What about billable hour targets? Do the discovery attorneys have targets like partner-track associates do?
Nat Croumer:
As with most law firms, there are billable targets for our attorneys to hit. In the case of discovery attorneys, it is a 2000-hour billable target that we ask our attorneys to shoot toward. For the discovery attorney position, if you are engaged in work that is benefiting the client, if you are reviewing a protocol, if you're performing document review work, if you are doing any one of the number of tasks that we've talked about that are benefit to the client, you are billing back to the client.
Debby Merritt:
What about flexibility, Nat?
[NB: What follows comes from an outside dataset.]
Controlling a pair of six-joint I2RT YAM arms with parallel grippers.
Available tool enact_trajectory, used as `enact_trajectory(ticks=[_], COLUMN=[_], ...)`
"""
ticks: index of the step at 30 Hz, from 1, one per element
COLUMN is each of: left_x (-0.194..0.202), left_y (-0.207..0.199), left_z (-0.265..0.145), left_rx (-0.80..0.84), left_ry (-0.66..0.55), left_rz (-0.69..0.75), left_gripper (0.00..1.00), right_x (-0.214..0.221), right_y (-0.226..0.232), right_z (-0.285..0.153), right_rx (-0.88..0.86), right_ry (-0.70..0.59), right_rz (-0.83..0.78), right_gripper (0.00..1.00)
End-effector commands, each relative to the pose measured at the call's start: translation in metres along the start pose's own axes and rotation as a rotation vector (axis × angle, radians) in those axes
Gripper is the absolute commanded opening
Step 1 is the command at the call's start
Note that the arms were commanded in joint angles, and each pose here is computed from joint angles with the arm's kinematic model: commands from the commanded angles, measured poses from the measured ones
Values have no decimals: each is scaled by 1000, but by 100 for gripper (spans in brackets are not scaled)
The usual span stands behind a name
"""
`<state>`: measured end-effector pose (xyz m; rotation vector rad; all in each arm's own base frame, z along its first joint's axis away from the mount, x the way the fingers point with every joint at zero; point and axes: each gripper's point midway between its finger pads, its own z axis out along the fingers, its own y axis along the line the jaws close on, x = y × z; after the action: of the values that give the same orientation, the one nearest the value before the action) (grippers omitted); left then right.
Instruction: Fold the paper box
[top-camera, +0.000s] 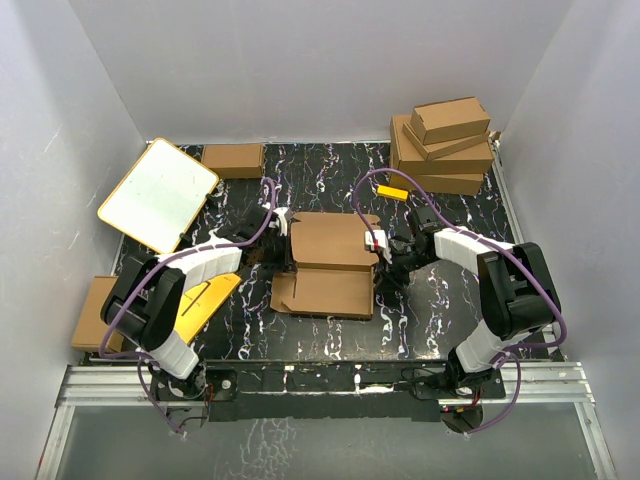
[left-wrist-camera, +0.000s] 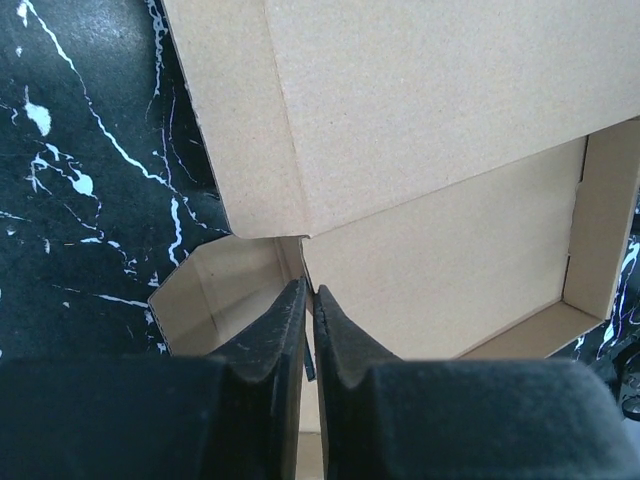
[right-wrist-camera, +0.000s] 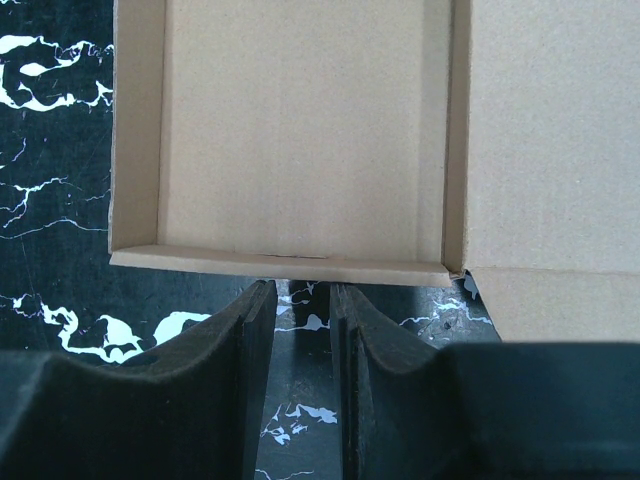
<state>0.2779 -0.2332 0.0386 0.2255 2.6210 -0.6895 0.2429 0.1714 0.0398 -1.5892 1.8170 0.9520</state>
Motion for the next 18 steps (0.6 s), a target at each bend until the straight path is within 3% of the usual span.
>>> enact_trajectory(ticks=[1, 11, 18], left_x=[-5, -8, 30], left_y=[-3, 3, 25], left_z=[-11, -66, -93], left_rx=[-6, -86, -147], left_ry=[-17, -134, -158], left_rz=[-6, -4, -74], left_gripper=[9, 27, 43], right_x=[-12, -10, -10], right_y=[-4, -6, -7], right_z=[0, -1, -1], right_rx=[-1, 5, 7], right_ry=[-33, -21, -20], right_rz=[-50, -48, -50], right_gripper=[33, 34, 34])
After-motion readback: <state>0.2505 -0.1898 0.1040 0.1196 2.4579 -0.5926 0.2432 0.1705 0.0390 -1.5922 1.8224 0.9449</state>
Can discovery attorneys work flexible hours or work sometimes from home?
Nat Croumer:
Bearing in mind the annual target, they are required to be in the office between the hours of 9:30 and 4:00 because that's when most of the other attorneys in our other offices across the globe will need to be in touch with them. Other than that, they may come in earlier, they may stay later to get the balance of their hours in or they may work at home in the evenings or catch up on weekends.
Debby Merritt:
Are the hours fairly regular for discovery attorneys? Do they have as many crunch times as other types of litigation associates have?
Nat Croumer:
We try very hard to, as managers in the department, to maintain a work-life balance for the discovery attorneys. There are inevitably times in any firm when it's an all hands on deck situation and our discovery attorneys are involved in those instances. By and large, I think, having practiced as an associate for a number of years myself, I think it's a much more consistent work week than maybe 80 hours during trial or 90 hours during trial, and then 30 hours if work is light to be distributed around the firm. So it tends to be more consistent than a traditional associate path.